— Aim of the task —
Could you please write out the data shown below, exactly and in full?

━━ Data excerpt ━━

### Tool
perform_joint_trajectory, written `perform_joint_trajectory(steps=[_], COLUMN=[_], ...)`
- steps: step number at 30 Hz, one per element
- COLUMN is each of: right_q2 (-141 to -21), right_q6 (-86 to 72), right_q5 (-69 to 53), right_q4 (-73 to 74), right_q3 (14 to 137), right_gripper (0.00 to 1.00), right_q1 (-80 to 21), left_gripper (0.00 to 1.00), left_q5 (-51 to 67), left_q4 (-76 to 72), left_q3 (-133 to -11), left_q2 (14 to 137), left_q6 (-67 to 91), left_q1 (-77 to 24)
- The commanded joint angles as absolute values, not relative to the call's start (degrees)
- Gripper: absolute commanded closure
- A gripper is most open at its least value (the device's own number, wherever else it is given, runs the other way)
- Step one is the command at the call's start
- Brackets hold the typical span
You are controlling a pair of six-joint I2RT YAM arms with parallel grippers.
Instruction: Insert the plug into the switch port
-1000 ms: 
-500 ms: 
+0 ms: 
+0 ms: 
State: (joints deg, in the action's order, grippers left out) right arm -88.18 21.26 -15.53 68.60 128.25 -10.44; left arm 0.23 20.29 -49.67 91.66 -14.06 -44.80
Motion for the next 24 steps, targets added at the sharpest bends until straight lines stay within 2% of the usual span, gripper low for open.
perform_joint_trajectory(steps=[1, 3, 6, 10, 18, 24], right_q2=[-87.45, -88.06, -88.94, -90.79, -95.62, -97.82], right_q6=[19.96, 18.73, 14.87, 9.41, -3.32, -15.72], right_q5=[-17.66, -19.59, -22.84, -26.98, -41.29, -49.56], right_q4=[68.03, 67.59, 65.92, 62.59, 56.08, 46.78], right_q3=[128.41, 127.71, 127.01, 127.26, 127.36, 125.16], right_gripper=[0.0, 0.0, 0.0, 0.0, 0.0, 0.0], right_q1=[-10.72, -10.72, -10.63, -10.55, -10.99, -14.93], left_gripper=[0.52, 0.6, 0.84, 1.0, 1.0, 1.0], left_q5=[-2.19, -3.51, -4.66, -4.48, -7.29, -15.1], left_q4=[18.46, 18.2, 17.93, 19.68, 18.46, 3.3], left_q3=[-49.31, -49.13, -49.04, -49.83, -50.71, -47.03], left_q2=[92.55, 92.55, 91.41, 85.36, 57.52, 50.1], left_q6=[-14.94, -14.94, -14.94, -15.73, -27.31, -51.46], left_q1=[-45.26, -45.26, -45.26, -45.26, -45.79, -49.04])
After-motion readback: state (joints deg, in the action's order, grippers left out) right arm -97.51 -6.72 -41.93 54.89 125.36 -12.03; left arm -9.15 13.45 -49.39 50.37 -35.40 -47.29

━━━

— Task response —
### Tool
perform_joint_trajectory, written `perform_joint_trajectory(steps=[_], COLUMN=[_], ...)`
- steps: step number at 30 Hz, one per element
- COLUMN is each of: right_q2 (-141 to -21), right_q6 (-86 to 72), right_q5 (-69 to 53), right_q4 (-73 to 74), right_q3 (14 to 137), right_gripper (0.00 to 1.00), right_q1 (-80 to 21), left_gripper (0.00 to 1.00), left_q5 (-51 to 67), left_q4 (-76 to 72), left_q3 (-133 to -11), left_q2 (14 to 137), left_q6 (-67 to 91), left_q1 (-77 to 24)
- The commanded joint angles as absolute values, not relative to the call's start (degrees)
- Gripper: absolute commanded closure
- A gripper is most open at its least value (the device's own number, wherever else it is given, runs the other way)
- Step one is the command at the call's start
- Brackets hold the typical span
You are controlling a pair of six-joint I2RT YAM arms with parallel grippers.
Instruction: Insert the plug into the switch port
-1000 ms: 
-500 ms: 
+0 ms: 
+0 ms: 
State: (joints deg, in the action's order, grippers left out) right arm -88.18 21.26 -15.53 68.60 128.25 -10.44; left arm 0.23 20.29 -49.67 91.66 -14.06 -44.80
Motion for the next 24 steps, targets added at the sharpest bends until straight lines stay within 2% of the usual span, gripper low for open.
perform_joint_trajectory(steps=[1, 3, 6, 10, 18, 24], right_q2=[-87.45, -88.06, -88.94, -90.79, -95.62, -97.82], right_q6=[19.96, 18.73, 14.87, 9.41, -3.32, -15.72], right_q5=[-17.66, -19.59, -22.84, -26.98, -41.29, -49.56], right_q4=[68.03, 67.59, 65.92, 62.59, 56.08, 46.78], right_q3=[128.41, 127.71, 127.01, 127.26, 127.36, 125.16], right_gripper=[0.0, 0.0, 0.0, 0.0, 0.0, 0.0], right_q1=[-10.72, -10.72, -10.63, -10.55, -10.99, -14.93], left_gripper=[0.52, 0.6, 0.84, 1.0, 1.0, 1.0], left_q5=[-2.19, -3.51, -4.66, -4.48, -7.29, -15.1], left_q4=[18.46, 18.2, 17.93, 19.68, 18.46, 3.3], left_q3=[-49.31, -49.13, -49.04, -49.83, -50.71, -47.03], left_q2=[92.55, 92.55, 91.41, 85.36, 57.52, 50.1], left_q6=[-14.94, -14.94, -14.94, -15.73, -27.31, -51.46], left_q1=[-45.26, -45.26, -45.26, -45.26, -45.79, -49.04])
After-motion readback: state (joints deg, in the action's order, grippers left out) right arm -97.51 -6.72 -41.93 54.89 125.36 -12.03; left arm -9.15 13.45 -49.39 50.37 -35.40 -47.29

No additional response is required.